Johnson's campaign released a new seven-figure ad last week that showed a clip of Bernie Sanders ripping Goldman Sachs as a company that helped "destroy our country."
"As a Goldman Sachs president, Phil Murphy made his fortune in a rigged system," the narrator says. "Now the Jersey machine has lined up with Murphy and his millions."
The ad's tagline: Jim Johnson, the Progressive choice for governor.
Wisniewski, who was Sanders' state chairman during the Vermont senator's presidential campaign, accuses Murphy of hypocrisy for investing in member companies of the controversial PennEast Pipeline, a 120-mile underground line that would carry Marcellus Shale gas from Northeast Pennsylvania to New Jersey.
Murphy says he wants to make the Garden State use 100 percent clean energy by 2050, and that if elected governor, he'd put his investments in a blind trust.
He has mostly deflected the attacks and is instead highlighting endorsements from high-profile Democrats such as Al Gore and Joe Biden, who is scheduled to campaign with Murphy on Sunday in Bergen County. (Sanders, who lost to Hillary Clinton in a landslide in New Jersey's Democratic presidential primary last year, hasn't endorsed anyone in the governor's race.)
Former Pennsylvania Gov. Ed Rendell, a Murphy supporter, warned Democrats against being reflexively anti-Trump without substantive reasons.

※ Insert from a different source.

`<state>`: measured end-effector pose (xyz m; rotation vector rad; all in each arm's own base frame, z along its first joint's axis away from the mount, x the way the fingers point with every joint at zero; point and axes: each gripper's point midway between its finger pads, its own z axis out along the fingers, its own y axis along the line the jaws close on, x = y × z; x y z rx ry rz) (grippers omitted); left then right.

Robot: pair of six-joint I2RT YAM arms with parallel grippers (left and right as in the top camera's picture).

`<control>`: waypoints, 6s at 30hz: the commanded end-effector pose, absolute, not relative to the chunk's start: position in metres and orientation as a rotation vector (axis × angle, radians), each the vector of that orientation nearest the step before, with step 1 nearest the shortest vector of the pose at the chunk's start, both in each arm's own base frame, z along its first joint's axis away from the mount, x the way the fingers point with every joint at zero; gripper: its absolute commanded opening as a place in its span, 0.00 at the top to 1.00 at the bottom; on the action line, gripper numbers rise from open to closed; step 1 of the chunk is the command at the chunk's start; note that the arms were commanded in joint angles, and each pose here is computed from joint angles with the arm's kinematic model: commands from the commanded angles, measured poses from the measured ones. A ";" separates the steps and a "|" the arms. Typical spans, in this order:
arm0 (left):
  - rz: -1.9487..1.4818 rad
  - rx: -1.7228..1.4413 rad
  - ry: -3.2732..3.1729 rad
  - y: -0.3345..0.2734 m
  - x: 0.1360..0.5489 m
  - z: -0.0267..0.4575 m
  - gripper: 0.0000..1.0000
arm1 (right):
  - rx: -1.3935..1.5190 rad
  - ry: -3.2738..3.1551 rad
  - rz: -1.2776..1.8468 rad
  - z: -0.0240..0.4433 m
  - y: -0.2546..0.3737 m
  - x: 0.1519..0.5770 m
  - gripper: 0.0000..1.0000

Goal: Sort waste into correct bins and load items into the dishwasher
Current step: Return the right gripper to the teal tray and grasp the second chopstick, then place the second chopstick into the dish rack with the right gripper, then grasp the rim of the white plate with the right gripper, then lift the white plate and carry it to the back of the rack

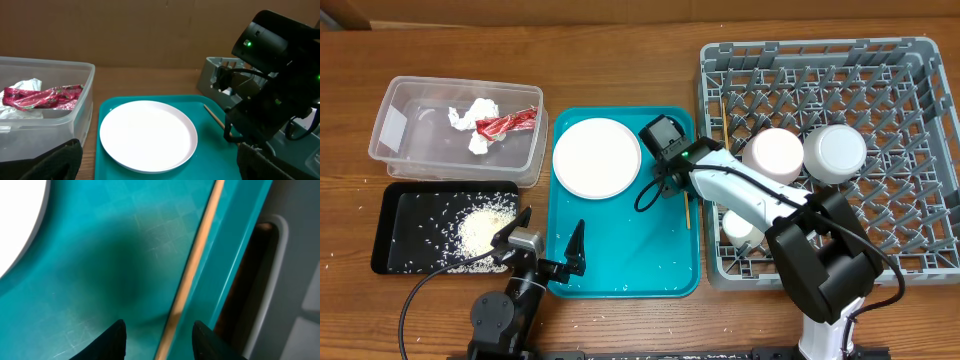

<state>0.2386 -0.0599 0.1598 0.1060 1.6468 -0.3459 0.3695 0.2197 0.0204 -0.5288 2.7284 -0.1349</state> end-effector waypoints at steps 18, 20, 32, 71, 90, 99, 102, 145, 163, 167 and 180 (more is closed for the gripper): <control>-0.341 0.130 1.640 -0.062 0.238 0.159 0.00 | -0.651 2.748 -0.130 0.052 0.251 0.363 0.64; -0.341 0.130 1.640 -0.062 0.238 0.159 0.00 | -0.657 2.717 -0.104 0.064 0.260 0.365 0.63; -0.341 0.130 1.640 -0.062 0.238 0.159 0.00 | -0.535 2.779 -0.009 0.029 0.231 0.377 0.59; -0.341 0.130 1.640 -0.062 0.238 0.159 0.00 | -0.359 2.781 0.134 0.117 0.250 0.379 0.96; -0.341 0.130 1.640 -0.062 0.238 0.159 0.00 | -0.206 2.753 -0.098 0.129 0.142 0.426 0.71; -0.341 0.129 1.640 -0.062 0.238 0.159 0.00 | -0.201 2.640 0.287 0.196 0.214 0.406 0.46; -0.341 0.130 1.640 -0.062 0.238 0.159 0.00 | -0.153 2.669 0.517 0.194 0.255 0.392 0.50; -0.341 0.130 1.640 -0.062 0.238 0.159 0.00 | 0.259 2.134 -0.386 0.312 0.100 0.390 0.96; -0.341 0.130 1.640 -0.062 0.238 0.159 0.00 | 0.159 2.206 -0.822 0.310 0.014 0.381 0.96; -0.341 0.130 1.640 -0.062 0.238 0.159 0.00 | 0.144 2.223 -0.815 0.305 0.014 0.383 0.96; -0.341 0.130 1.640 -0.062 0.238 0.159 0.00 | 0.472 2.194 -0.989 0.297 -0.099 0.397 0.96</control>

"There are working-class, blue-collar Democrats in New Jersey. Are any of our candidates delivering the message that would make them respond? Hopefully they are," Rendell said, though he acknowledged that New Jersey is more liberal than states Trump won, such as Pennsylvania, Ohio, and Michigan.
Rendell said he held a fund-raiser for Murphy earlier this year at Philadelphia's Union League. Murphy was the Democratic National Committee's finance chairman for part of Rendell's governorship. Rendell said he thought Murphy had a "good economic message, but I don't know how he's campaigning."
Moving to the left is a solid bet in a Democratic primary in blue New Jersey, but it will be "interesting to see if whoever wins feels the need to tack back a little to the center" in the general election, said Bennett, of Third Way. Christie's decline in popularity is a cautionary tale, he said.
New Jersey residents didn't sour on Christie because they suddenly realized he was "kind of brash and overbearing," Bennett said. Rather, as Christie ran for president, "he became this right-wing Republican they didn't recognize."
"It's very possible for Democrats to overplay their hand politically, too," Bennett said.